### EXERCISE GOAL
Return, exactly and in full, the lines of the records below starting at the one with "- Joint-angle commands" and ending at the one with "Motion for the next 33", and no other lines.
--- INPUT RECORDS ---
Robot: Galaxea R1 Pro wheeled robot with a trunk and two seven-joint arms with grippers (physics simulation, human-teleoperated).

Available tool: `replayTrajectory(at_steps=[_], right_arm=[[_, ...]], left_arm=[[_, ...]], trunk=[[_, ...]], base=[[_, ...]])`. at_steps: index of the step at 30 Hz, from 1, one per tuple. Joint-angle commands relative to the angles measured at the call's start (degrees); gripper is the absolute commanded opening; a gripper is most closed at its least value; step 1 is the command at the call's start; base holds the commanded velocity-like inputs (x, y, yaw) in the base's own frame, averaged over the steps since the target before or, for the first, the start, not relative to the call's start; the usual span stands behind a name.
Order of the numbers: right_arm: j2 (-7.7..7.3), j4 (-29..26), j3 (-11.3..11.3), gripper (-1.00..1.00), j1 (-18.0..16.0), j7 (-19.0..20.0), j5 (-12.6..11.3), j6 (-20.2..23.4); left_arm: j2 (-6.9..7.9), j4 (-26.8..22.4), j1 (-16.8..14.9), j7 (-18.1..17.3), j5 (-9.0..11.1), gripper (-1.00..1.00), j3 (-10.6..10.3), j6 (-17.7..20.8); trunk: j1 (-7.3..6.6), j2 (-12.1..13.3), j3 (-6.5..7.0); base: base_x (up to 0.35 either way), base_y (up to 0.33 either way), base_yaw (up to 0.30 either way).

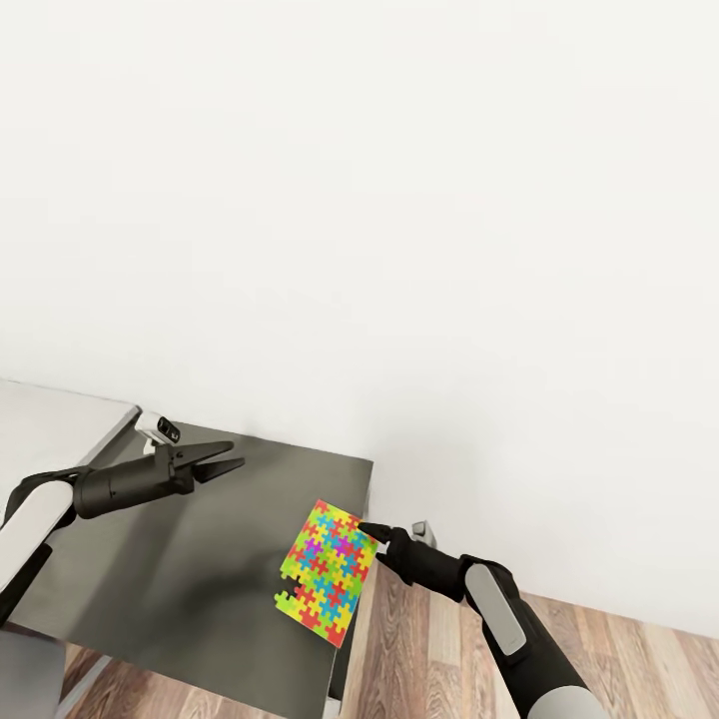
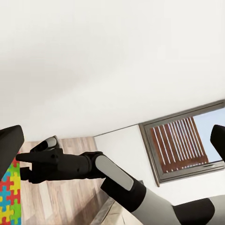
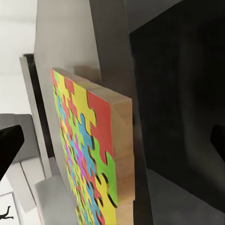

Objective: Put all the toys in the child's room - the three board games (two on the bed and one on the table), the two jigsaw puzzles on the table, and the tennis ball on the table - inside the toy box on the table in the child's room.

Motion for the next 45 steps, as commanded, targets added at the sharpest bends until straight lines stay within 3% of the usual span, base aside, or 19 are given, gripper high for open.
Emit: replayTrajectory(at_steps=[1, 7, 8, 17, 45], right_arm=[[0.0, 0.0, -0.1, 1.0, 0.0, 0.1, 0.0, 0.2], [0.01, 0.0, -0.1, 1.0, 0.0, 0.1, 0.0, 0.2], [0.0, 0.0, -0.1, -1.0, 0.0, 0.1, 0.0, 0.3], [-0.01, 0.0, -0.1, -1.0, 0.0, 0.2, 0.0, 0.4], [-0.12, -0.6, -0.1, -1.0, 0.1, 1.5, -0.2, 0.4]], left_arm=[[0.03, 0.0, -0.1, -0.2, 0.0, 1.0, -0.1, 0.2], [0.03, 0.0, -0.1, -0.2, 0.0, 1.0, -0.1, 0.2], [0.04, 0.0, -0.1, -0.2, 0.0, 1.0, -0.1, 0.2], [0.19, 0.0, -0.1, -0.3, 0.1, 1.0, 0.0, 0.2], [0.75, 0.2, -0.1, -0.3, 0.2, 1.0, 0.5, 0.2]], trunk=[[0.01, 0.0, -0.05], [0.01, 0.0, -0.05], [0.01, 0.0, -0.05], [0.01, 0.0, -0.05], [-6.14, 11.2, 4.98]], base=[[0.062, 0.016, 0.0], [0.096, 0.043, 0.0], [0.032, 0.013, 0.0], [0.006, 0.002, 0.0], [-0.031, 0.0, 0.0]])
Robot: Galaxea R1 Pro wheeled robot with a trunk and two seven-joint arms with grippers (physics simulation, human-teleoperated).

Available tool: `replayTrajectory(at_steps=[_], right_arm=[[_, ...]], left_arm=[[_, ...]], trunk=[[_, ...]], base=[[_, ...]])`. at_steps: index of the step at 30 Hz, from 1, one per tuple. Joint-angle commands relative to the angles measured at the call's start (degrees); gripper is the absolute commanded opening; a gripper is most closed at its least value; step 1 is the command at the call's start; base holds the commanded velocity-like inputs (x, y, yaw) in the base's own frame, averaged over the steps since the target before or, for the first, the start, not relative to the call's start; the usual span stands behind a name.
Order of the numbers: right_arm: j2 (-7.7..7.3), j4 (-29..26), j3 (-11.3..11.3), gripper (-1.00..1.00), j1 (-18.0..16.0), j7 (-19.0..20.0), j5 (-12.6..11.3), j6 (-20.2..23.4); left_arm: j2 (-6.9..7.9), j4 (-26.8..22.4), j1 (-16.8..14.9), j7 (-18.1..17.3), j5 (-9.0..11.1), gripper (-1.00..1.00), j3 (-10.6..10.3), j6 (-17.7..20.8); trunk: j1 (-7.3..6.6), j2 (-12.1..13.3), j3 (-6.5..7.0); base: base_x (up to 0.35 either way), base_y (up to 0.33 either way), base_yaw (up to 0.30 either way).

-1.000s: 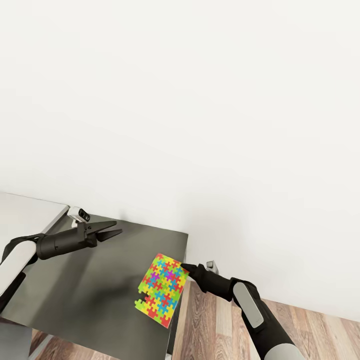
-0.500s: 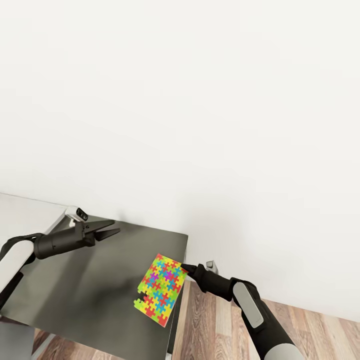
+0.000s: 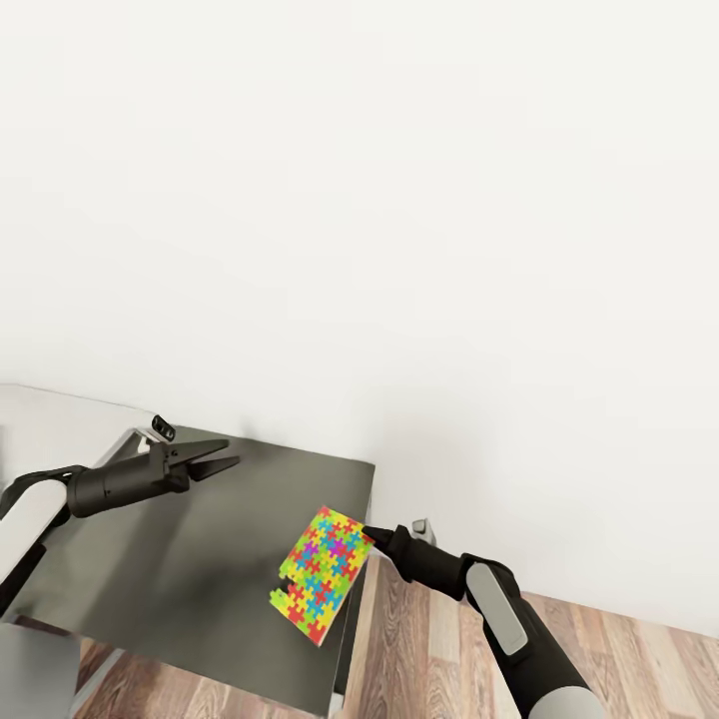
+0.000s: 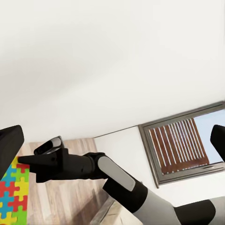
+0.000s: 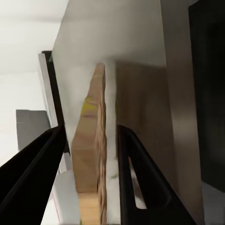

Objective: Put all the toys in the child's room - the three board games (two on the bed and one on the table), the two jigsaw puzzles on the table, and the tennis ball on the table - inside the toy box on the table in the child's room.

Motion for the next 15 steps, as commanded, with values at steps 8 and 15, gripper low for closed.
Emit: replayTrajectory(at_steps=[8, 15], right_arm=[[-0.08, -3.5, -0.1, -1.0, 0.6, 3.2, 0.3, 0.0], [-0.45, -3.8, -0.1, -1.0, 0.7, 3.3, 0.2, 0.0]], left_arm=[[0.06, 0.0, -0.1, -0.2, 0.0, 1.0, -0.1, 0.2], [0.01, 0.0, -0.1, -0.2, 0.0, 1.0, -0.1, 0.2]], trunk=[[-1.76, 3.2, 1.53], [-3.3, 6.0, 3.24]], base=[[-0.008, 0.0, 0.055], [0.0, 0.0, 0.198]])
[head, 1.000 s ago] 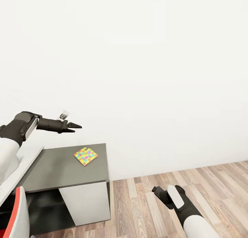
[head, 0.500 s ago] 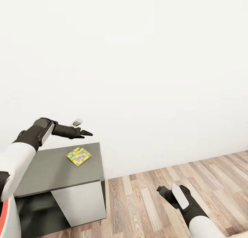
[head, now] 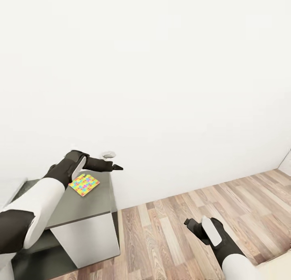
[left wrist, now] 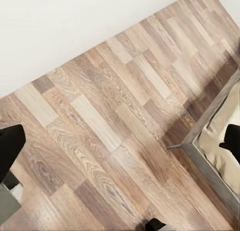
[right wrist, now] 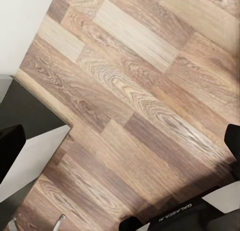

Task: Put all the toys in the child's room - the three board games (two on the bed and one on the table), the two jigsaw puzzles on the table, and the tennis ball on the table - inside the toy box on the table in the child's room.

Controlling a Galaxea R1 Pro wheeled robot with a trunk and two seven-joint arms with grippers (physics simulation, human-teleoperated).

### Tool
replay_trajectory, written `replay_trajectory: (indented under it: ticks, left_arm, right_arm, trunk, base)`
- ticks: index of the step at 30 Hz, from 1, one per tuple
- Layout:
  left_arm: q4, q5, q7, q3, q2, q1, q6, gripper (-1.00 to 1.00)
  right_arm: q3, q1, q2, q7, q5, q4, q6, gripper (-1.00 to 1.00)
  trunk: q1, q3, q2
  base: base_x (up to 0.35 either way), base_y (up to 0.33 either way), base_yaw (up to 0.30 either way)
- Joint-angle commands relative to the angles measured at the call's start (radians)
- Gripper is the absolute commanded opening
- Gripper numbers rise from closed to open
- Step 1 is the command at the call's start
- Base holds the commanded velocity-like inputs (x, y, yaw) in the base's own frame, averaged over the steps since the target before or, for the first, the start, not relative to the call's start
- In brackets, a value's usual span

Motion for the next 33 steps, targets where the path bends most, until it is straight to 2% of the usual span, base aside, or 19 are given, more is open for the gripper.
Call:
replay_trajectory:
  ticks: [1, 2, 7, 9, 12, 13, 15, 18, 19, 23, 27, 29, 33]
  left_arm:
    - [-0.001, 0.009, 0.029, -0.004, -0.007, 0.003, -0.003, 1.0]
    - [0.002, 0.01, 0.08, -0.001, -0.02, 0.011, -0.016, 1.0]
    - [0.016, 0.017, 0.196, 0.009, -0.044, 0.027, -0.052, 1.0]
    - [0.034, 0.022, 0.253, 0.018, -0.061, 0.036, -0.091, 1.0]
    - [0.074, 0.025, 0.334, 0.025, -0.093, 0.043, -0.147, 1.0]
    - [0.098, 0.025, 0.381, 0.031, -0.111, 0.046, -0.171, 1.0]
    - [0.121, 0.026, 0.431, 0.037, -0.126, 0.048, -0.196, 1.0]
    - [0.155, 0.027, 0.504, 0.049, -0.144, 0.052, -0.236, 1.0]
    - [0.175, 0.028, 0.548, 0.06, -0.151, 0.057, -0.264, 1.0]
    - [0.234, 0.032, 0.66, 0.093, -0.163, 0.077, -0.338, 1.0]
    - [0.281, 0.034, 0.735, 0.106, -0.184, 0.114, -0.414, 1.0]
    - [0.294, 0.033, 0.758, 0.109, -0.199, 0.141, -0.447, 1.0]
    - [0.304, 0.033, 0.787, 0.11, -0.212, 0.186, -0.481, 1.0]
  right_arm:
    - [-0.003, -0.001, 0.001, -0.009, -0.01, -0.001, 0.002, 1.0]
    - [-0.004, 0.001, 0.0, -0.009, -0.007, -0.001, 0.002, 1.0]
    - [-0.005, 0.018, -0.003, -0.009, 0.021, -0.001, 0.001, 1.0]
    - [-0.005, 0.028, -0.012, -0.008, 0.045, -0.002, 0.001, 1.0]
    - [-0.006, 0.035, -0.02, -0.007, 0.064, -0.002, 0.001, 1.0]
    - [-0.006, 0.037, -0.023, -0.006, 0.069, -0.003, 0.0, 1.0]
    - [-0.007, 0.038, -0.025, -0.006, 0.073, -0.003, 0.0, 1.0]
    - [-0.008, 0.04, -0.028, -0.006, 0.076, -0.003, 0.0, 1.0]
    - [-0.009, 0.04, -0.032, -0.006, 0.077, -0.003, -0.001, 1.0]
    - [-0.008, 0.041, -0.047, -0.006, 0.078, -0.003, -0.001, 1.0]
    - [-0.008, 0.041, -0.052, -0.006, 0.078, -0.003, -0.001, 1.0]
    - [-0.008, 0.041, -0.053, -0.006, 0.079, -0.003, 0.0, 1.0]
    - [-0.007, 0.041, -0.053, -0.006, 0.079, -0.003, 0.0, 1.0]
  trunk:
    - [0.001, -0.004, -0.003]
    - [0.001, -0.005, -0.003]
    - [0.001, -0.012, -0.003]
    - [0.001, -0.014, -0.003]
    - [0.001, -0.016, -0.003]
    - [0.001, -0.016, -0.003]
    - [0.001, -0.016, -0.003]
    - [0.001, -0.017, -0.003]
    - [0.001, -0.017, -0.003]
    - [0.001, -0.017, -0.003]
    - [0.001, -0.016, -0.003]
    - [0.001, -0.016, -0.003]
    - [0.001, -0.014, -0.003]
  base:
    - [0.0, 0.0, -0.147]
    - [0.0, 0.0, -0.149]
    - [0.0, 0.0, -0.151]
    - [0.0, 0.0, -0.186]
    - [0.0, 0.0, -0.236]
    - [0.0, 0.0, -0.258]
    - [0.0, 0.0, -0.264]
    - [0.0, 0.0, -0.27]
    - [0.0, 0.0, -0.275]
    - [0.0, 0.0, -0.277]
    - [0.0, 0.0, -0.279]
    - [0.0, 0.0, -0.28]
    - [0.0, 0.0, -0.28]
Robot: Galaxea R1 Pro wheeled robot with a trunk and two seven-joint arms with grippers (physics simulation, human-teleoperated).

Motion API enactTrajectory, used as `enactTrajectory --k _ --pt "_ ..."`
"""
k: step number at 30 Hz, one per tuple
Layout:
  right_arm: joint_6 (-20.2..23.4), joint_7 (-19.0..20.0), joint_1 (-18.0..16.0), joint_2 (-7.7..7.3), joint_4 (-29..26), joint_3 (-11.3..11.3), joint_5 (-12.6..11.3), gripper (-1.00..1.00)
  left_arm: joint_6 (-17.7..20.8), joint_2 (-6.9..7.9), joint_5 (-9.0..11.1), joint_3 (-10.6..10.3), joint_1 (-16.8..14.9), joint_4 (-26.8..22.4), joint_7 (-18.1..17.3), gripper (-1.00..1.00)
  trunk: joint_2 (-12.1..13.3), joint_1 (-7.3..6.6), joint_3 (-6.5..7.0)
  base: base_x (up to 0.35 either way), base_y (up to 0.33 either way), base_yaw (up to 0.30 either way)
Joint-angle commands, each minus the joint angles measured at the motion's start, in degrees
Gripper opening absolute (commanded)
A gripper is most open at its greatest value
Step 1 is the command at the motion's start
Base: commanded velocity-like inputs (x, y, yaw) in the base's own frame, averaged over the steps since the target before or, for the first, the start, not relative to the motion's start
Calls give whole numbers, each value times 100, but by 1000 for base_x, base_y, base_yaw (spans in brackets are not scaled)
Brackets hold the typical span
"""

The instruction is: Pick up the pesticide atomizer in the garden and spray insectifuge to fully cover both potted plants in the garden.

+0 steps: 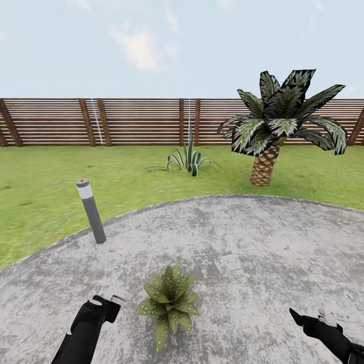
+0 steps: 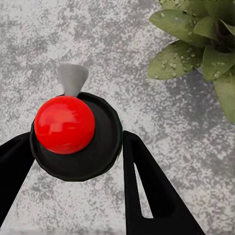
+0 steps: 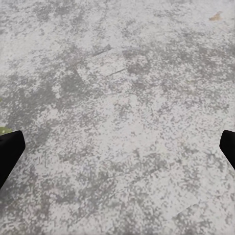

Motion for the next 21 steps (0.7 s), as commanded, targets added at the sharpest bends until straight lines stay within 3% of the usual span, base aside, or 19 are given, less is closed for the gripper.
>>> enactTrajectory --k 1,9,21 --pt "33 37 -9 4 -13 -18 16 100 2 -7 -60 19 -5 -10 -59 -100 -3 0 -6 0 0 0" --pt "33 50 -9 -4 -13 -19 14 100 4 -7 -61 16 -5 -10 -54 -100 -3 0 -6 0 -2 31" --pt "33 38 -9 -4 -13 -18 21 100 3 -7 -55 19 -5 -10 -51 -100 -3 0 -6 101 -225 249"
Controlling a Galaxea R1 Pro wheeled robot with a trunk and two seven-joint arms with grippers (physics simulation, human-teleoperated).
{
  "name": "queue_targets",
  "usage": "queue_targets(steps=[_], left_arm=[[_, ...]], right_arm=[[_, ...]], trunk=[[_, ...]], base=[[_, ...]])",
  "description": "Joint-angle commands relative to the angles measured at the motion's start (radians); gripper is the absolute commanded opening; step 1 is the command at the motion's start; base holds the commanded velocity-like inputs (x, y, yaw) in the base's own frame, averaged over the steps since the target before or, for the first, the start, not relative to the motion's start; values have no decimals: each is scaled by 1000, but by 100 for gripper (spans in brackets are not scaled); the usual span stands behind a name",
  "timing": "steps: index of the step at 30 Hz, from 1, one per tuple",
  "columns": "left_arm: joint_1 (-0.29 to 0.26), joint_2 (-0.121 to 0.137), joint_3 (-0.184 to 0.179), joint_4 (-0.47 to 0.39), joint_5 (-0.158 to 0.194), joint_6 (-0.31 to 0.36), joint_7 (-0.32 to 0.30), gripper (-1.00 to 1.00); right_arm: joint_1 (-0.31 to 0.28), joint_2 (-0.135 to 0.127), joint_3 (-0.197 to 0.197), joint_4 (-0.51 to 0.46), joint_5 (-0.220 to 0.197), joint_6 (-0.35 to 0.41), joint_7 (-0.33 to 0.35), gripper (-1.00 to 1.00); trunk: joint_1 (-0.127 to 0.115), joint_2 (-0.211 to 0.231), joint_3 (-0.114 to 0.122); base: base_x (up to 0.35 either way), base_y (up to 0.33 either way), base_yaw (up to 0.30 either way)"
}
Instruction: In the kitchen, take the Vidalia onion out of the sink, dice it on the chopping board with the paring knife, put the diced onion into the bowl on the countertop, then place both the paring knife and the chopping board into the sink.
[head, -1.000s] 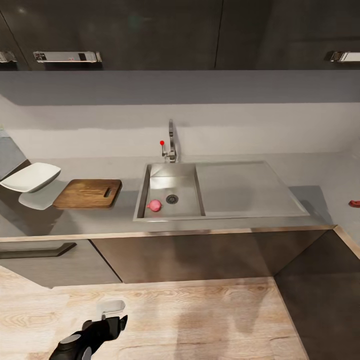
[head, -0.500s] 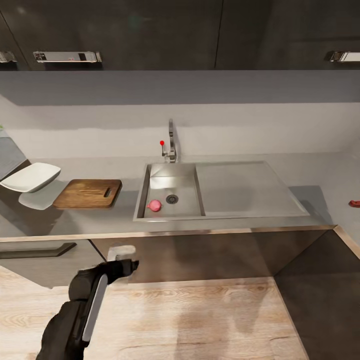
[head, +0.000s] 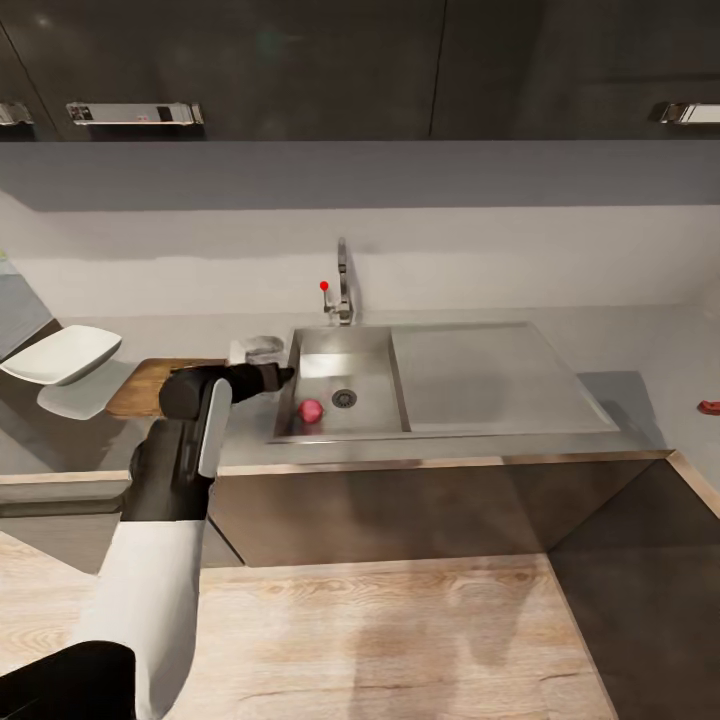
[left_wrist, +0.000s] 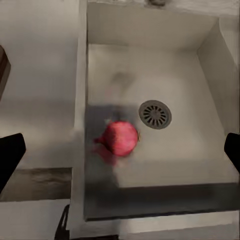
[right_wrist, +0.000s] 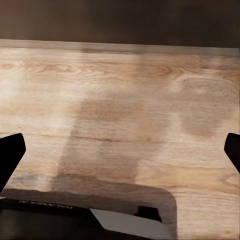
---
### RESPONSE
- Joint-angle commands relative to the angles measured at the call's start (radians)
- Gripper is the absolute commanded opening
- Gripper numbers rise from closed to open
- Step 1 is the command at the call's start
- Base holds the commanded velocity-like inputs (x, y, yaw) in the base's own frame, averaged over the steps since the target before or, for the first, the start, not relative to the call's start
- In brackets, a value's usual span

Motion for the next 33 steps, targets where the path bends most, until it is straight to 2% of the usual span, base aside, or 19 are given, more is open for the gripper.

This exercise requires no additional output.